BIFFF 2013

BIFFF 2013 : Carnet de Bruxelles – Jours 9 &10

 Une journée courte et une plus longue pour de bons et moins bons films. Pas de grosse surprise.

 

Cette neuvième journée au BIFFF a été plutôt courte. Seulement 2 films vus au lieu de 3 suite à un petit imprévu.

 

J’ai donc commencé par voir Ghost Graduation en screening room. C’est une très bonne comédie espagnole qui raconte l’histoire d’un professeur qui voit les morts. Et dans le collège dans lequel il vient de débarquer, des morts hantent les bâtiments. Un scénario loufoque qui se suit avec beaucoup de plaisir.
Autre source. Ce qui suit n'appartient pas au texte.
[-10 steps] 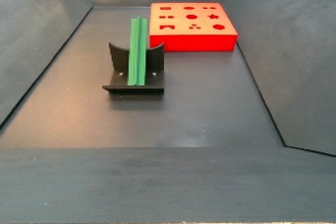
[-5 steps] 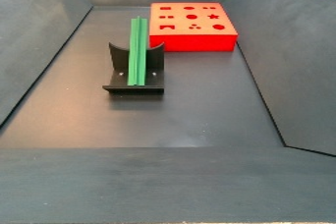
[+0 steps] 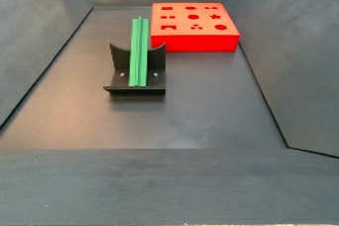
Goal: Pick up the star object. Move up. Place the star object on the fixture. Regrasp the star object. Move to above the board. Insert the star object.
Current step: Regrasp the star object.
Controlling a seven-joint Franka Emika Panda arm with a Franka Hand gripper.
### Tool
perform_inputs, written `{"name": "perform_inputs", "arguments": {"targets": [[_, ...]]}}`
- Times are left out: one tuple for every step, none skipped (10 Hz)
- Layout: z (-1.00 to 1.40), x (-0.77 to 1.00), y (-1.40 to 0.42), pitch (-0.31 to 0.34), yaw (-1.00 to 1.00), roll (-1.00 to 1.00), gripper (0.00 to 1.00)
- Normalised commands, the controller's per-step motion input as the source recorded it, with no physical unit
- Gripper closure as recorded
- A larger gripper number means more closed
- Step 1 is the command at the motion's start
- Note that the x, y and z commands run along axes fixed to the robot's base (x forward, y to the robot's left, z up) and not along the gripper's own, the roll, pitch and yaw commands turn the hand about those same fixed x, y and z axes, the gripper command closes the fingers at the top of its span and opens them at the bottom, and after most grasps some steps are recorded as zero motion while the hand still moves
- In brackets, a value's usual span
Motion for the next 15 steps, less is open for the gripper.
{"name": "perform_inputs", "arguments": {"targets": [[-0.01,0.1,-0.05,0.199,0.14,1.0,0.0],[-0.01,0.1,-0.05,0.21,0.19,0.92,0.0],[-0.01,0.1,-0.05,0.187,0.21,0.73,0.0],[-0.01,0.11,-0.05,0.16,0.22,0.54,0.0],[-0.01,0.11,-0.05,0.126,0.23,0.37,0.0],[0.0,0.09,-0.04,0.075,0.23,0.23,0.0],[-0.01,0.08,-0.04,0.038,0.22,0.19,0.0],[-0.01,0.08,-0.05,0.01,0.21,0.18,0.0],[-1.0,0.03,0.04,-0.044,0.17,0.22,0.0],[-1.0,0.03,0.04,-0.061,0.14,0.22,0.0],[-1.0,0.04,0.04,-0.086,0.11,0.19,0.0],[-1.0,0.04,0.03,-0.1,0.09,0.16,0.0],[-1.0,0.05,0.03,-0.12,0.04,0.1,0.0],[-1.0,0.06,0.03,-0.124,0.02,0.08,0.0],[-1.0,0.06,0.03,-0.118,-0.01,0.06,0.0]]}}
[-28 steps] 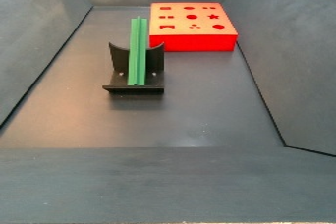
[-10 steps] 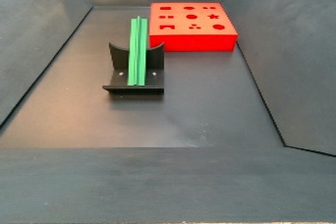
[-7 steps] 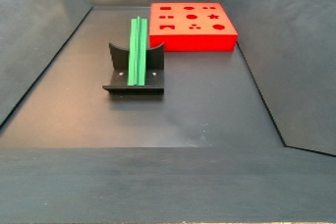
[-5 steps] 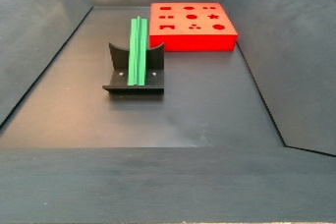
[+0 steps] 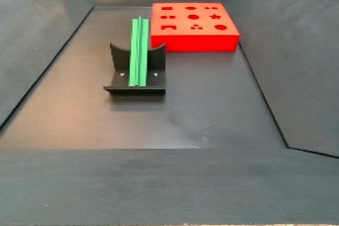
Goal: Pick up the star object. Move up. Place the star object on the fixture. Regrasp the star object. Move to above the board. Insert the star object.
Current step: Regrasp the star object.
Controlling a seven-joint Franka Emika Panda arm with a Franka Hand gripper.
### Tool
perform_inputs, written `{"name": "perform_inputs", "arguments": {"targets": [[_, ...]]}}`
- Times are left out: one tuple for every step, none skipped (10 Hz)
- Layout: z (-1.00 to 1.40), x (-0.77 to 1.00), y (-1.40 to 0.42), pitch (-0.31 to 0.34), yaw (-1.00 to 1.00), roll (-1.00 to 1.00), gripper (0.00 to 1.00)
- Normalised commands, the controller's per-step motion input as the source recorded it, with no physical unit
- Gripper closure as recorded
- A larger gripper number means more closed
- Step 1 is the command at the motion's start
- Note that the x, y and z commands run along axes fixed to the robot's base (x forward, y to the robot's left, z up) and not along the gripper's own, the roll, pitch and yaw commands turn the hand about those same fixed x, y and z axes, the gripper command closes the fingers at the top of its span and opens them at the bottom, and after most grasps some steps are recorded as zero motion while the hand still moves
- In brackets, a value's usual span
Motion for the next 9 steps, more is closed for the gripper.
{"name": "perform_inputs", "arguments": {"targets": [[-1.0,0.06,0.03,-0.114,-0.03,0.06,0.0],[-1.0,0.07,0.02,-0.096,-0.04,0.06,0.0],[-1.0,0.07,0.02,-0.084,-0.05,0.06,0.0],[-1.0,0.08,0.02,-0.059,-0.06,0.06,0.0],[-0.94,0.08,0.02,-0.046,-0.06,0.06,0.0],[-0.67,0.07,0.01,-0.013,-0.05,0.06,0.0],[-0.52,0.07,0.0,0.008,-0.04,0.06,0.0],[-0.37,0.07,0.0,0.022,-0.02,0.06,0.0],[-0.22,0.08,0.0,0.038,-0.01,0.07,0.0]]}}
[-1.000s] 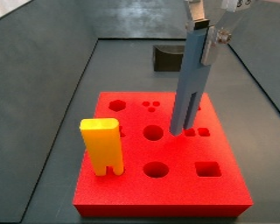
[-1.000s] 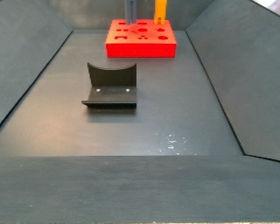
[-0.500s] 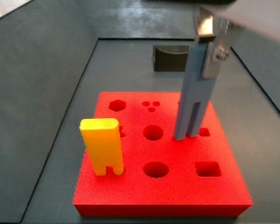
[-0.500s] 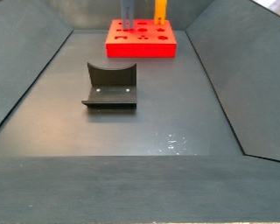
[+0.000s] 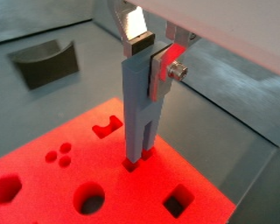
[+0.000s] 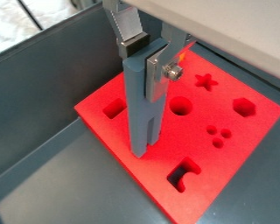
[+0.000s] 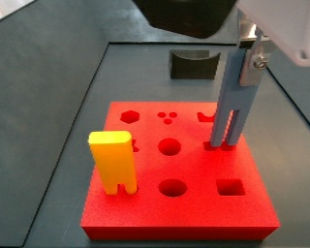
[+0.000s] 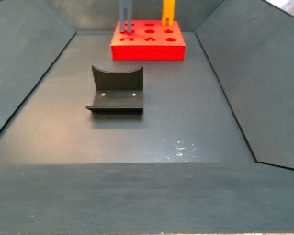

Les acteurs sont bons et la mise en scène n’est pas exceptionnelle mais est suffisante. On passe un très bon moment devant cette comédie ibérique. Un film à voir incontestablement.

 

Ambiance dans les couloirs avant Texas Chainsaw 3D
Ambiance dans les couloirs avant Texas Chainsaw 3D

 

L’autre film de la journée fut Texas Chainsaw 3D aka le septième volume de la saga massacre à la tronçonneuse. C’est un bon nanar, assez sanglant et qui ne fait pas dans la dentelle. Les acteurs ne sont pas extraordinaires, pas forcément super bons même mais, avec ce genre de film, on sait à quoi s’attendre. Certains diront que ça manque un peu de tronçonneuse et je ne pourrais leur donner tort. Cela dit, on passe un agréable moment devant ce film sans prise de tête. Avec le public qui réagit en prime, c’est encore mieux.

 

 

La dixième journée à débutée à 11h par une projection de presse de The Imposter. C’est un film filmé en mode documentaire, principalement constitué d’interviews des protagonistes qui relatent l’étonnante imposture d’un jeune adolescent qui prétend être Nicolas (un jeune garçon disparu 3 ans plus tôt dans le Texas) et sa famille fermant les yeux sur des incohérences pourtant flagrante.  Malgré un point de vue original et dérangeant, The Imposter souffre d’emblée de sa prévisibilité. Une seule question subsiste un peu avant la fin. « Pourquoi ? » Elle est là pour créer un peu de suspense mais ça ne fonctionne pas très bien. Pour le reste, difficile de juger les performances des acteurs vu qu’ils sont tout le temps face caméra en mode interview. On voit quand même qu’ils sont bien dans leurs rôles. Techniquement rôdé, grâce notamment à un montage fluide et rythmé, The Imposter pourra en rebuter certains quand il plaira à d’autres.

 

 

Juste après ça, j’ai eu une interview faite à l’arrache avec Eric Godon. Elle a duré 10 minutes suite au retard de la projection de presse. L’interview était quand même intéressante. J’espère pouvoir la publier d’ici pas trop longtemps.

A 16h, c’est un film japonais que j’ai découvert, Robo-G. C’est une petite comédie très sympathique. On rit beaucoup, les acteurs sont vraiment très bons. L’acteur principal, un vieillard est même plutôt excellent. Il a une gueule incroyable et c’est vraiment un plaisir de le voir évoluer dans ce film qui exploite de manière intéressante un scénario qui manque pour d’originalité.